#### Problem statement
Look through the records, and whenever a line includes the word "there", copy it.

[Dataset items]
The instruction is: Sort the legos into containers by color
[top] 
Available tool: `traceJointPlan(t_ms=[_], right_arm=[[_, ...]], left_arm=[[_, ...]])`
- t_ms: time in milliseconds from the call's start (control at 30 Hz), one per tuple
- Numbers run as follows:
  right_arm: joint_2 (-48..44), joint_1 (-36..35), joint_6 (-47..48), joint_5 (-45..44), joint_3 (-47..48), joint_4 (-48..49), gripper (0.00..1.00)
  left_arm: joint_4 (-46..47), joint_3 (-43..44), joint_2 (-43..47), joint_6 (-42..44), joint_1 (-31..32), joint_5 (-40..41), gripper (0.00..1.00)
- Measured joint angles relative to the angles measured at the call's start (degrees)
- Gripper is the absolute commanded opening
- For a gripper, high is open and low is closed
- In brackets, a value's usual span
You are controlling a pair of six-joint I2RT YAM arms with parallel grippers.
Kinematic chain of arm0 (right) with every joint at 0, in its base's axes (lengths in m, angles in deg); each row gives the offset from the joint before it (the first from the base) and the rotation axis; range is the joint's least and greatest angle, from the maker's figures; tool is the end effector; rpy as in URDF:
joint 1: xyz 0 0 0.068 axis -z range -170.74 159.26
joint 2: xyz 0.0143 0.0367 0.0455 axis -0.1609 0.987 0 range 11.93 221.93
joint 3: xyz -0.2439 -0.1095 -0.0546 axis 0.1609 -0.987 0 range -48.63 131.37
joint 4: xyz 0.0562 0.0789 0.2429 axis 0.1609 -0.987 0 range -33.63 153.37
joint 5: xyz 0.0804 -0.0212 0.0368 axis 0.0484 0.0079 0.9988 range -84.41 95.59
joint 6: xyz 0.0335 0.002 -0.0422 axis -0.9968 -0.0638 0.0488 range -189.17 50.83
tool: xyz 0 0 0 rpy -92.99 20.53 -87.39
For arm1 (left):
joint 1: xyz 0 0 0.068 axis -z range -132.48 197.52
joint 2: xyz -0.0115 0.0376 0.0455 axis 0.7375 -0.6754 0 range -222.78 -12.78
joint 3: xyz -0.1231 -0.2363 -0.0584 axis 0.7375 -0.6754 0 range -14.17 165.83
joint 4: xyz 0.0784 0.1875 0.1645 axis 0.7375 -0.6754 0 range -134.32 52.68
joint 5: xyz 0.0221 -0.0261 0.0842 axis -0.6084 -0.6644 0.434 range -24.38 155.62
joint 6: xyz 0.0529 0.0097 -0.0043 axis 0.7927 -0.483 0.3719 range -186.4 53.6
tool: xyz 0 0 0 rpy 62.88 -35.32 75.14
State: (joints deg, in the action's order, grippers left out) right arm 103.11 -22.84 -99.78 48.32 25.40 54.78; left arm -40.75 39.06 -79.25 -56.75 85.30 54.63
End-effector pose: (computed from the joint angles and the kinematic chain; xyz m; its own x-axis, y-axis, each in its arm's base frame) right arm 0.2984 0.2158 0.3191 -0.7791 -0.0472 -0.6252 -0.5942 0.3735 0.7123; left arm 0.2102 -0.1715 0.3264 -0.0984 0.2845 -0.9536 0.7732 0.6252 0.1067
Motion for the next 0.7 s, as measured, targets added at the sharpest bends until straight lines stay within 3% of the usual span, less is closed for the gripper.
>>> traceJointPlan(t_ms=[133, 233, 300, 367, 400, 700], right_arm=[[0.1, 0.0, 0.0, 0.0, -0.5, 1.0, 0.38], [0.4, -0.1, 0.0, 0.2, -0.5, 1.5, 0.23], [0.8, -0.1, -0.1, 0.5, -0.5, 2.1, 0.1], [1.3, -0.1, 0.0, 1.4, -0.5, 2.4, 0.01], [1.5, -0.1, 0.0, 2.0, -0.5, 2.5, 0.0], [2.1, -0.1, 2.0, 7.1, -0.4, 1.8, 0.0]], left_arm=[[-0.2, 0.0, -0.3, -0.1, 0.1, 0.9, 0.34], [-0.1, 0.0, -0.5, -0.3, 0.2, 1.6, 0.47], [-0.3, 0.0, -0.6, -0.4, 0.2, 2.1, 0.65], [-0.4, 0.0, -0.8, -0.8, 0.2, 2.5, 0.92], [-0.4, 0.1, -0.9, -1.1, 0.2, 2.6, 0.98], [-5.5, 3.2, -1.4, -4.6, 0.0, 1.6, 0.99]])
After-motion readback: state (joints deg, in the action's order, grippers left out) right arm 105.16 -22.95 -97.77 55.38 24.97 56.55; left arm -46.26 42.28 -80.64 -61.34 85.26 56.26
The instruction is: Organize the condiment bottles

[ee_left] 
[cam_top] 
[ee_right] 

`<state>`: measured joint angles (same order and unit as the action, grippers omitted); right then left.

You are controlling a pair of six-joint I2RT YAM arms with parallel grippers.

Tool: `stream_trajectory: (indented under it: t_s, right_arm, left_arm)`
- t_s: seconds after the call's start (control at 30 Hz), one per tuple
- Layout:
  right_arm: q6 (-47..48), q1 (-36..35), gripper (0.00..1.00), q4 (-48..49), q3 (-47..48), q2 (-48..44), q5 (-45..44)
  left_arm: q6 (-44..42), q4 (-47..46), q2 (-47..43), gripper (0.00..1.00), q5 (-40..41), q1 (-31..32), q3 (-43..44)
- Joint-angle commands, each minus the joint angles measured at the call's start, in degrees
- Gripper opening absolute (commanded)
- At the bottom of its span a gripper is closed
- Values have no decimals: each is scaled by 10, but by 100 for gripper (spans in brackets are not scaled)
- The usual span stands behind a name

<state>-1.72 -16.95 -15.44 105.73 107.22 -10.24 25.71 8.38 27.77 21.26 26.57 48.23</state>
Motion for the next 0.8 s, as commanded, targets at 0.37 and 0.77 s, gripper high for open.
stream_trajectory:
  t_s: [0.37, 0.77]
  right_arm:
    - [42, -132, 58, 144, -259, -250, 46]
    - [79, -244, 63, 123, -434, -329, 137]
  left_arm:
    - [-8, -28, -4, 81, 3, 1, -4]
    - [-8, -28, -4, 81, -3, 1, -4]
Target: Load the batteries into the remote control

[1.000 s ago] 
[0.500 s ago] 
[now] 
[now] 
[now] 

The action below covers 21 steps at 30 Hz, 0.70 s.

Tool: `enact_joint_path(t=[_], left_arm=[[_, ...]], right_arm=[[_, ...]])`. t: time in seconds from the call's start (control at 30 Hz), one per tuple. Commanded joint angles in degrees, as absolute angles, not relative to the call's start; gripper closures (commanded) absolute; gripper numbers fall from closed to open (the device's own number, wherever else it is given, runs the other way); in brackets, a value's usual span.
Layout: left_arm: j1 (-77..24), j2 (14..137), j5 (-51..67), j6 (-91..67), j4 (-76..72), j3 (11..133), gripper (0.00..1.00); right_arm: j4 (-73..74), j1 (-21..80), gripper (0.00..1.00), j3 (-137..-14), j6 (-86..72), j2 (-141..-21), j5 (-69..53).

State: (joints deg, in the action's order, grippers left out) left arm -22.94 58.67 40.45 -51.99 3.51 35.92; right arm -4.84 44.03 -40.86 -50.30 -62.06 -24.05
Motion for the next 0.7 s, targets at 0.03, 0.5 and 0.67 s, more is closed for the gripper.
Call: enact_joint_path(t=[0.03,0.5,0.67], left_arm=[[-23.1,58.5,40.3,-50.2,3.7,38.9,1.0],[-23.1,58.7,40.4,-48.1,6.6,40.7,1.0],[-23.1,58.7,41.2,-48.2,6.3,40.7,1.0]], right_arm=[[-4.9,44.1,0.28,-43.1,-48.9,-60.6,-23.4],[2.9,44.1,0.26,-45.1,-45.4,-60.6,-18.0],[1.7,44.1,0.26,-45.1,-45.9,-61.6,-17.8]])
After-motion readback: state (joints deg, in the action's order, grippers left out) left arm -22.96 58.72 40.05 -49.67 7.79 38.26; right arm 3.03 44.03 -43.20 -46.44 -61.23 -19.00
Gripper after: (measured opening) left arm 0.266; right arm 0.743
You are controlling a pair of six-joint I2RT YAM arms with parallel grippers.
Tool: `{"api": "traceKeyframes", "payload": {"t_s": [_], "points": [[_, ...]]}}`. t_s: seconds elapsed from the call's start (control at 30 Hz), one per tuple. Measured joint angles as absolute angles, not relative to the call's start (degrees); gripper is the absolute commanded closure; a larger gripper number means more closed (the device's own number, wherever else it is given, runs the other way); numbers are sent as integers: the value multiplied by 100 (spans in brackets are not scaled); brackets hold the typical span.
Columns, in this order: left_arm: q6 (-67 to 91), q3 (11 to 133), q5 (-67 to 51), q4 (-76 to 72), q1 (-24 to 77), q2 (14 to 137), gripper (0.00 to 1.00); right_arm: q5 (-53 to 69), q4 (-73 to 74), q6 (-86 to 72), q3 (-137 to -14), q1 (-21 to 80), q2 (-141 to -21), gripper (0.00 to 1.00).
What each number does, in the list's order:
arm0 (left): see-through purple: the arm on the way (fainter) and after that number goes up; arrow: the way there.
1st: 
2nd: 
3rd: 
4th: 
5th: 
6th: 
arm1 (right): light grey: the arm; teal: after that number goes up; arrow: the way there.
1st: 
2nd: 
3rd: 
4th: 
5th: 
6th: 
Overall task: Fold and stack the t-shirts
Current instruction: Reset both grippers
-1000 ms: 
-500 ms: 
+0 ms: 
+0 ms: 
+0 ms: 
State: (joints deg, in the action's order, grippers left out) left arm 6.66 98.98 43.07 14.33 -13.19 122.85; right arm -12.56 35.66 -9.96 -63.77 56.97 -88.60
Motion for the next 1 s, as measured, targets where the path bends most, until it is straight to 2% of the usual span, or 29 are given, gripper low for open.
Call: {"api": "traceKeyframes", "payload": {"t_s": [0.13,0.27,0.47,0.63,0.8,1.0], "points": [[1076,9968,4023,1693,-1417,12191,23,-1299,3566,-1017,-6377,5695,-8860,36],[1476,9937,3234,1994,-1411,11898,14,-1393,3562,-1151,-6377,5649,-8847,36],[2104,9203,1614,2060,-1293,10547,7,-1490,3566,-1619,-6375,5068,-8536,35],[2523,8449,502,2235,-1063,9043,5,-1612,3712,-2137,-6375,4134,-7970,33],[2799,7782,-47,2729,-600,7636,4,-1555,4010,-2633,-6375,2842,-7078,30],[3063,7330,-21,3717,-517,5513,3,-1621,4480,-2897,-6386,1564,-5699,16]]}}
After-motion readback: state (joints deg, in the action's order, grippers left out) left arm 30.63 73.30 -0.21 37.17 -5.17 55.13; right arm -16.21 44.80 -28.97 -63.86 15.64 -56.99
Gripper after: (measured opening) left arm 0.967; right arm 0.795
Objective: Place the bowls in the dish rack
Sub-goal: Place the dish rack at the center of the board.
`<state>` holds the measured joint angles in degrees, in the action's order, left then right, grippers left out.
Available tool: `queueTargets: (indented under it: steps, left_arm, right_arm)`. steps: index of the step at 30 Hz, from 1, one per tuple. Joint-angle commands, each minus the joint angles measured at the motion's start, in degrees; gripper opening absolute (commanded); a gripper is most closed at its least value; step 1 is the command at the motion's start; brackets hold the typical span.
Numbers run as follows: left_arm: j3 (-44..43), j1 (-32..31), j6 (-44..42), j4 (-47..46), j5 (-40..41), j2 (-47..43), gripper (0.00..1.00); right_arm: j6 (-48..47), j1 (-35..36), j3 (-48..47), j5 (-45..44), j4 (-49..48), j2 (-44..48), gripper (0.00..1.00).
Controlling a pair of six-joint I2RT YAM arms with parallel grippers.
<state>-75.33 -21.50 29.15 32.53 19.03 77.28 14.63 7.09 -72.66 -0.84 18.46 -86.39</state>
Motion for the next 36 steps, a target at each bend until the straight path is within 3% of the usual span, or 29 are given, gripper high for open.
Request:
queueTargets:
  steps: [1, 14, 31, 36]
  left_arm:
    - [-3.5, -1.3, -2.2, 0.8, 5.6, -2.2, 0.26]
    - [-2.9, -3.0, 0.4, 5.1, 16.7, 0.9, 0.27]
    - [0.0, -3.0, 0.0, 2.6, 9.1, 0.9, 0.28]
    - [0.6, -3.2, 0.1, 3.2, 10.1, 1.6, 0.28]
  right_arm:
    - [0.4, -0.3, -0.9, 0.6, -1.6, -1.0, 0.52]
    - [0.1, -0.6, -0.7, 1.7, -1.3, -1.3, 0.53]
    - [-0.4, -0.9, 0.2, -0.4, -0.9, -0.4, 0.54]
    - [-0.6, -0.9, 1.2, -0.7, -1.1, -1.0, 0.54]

#### Answer
arm0 (left): see-through purple: the arm on the way (fainter) and after that number goes up; arrow: the way there.
arm1 (right): light grey: the arm; teal: after that number goes up; arrow: the way there.

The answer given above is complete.